§ INPUT DATA
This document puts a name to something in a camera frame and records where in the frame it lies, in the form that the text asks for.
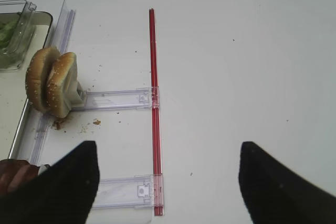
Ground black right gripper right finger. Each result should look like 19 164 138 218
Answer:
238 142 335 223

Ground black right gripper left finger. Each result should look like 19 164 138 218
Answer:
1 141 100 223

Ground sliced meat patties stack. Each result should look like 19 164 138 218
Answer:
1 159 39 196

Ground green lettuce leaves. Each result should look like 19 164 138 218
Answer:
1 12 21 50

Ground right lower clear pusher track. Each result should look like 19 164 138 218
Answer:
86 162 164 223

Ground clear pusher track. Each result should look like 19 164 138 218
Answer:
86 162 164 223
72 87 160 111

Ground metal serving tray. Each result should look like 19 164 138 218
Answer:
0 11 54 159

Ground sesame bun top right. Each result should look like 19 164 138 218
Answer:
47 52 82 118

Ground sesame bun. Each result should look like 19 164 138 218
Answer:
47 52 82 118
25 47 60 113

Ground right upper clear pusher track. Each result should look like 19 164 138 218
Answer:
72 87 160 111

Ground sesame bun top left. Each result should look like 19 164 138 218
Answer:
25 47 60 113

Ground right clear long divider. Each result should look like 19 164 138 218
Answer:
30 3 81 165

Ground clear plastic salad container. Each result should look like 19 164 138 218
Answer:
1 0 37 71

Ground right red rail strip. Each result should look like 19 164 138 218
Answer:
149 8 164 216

==

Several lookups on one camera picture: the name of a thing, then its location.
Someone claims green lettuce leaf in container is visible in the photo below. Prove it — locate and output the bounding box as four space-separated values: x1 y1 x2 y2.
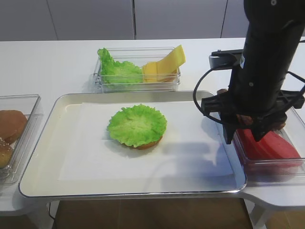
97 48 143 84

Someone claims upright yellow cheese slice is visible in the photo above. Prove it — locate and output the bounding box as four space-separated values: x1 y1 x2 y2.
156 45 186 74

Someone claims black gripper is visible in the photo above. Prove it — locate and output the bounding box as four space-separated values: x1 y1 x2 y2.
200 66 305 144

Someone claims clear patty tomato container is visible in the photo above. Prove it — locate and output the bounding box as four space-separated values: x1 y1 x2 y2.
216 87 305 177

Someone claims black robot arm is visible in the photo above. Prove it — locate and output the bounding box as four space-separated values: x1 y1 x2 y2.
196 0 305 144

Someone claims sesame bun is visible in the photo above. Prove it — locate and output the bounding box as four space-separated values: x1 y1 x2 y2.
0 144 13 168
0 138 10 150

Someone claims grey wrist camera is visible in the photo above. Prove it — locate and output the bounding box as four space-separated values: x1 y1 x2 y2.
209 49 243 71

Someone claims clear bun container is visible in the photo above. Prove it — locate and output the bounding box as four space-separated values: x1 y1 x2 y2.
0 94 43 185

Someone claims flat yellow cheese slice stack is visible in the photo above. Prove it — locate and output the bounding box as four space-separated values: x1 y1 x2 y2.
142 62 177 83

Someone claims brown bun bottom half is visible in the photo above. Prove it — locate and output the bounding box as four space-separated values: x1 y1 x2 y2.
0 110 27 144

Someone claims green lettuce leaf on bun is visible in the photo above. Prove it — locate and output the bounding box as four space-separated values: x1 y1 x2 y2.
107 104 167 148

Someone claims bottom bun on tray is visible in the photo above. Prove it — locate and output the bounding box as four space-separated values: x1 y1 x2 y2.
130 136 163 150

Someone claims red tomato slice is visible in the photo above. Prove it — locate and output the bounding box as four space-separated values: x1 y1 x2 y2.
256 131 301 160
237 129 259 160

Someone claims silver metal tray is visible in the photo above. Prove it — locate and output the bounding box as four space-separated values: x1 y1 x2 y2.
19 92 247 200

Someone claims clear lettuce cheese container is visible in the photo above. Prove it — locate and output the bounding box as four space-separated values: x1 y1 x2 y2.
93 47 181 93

§ PROBLEM DETAILS
Take every line of the material that contains the word "track", and copy it.

§ EXERCISE RESPONSE
Ground right lower clear pusher track. Each result should look like 19 164 138 218
Ground clear pusher track. Each result should look like 19 164 138 218
Ground right upper clear pusher track. Each result should look like 19 164 138 218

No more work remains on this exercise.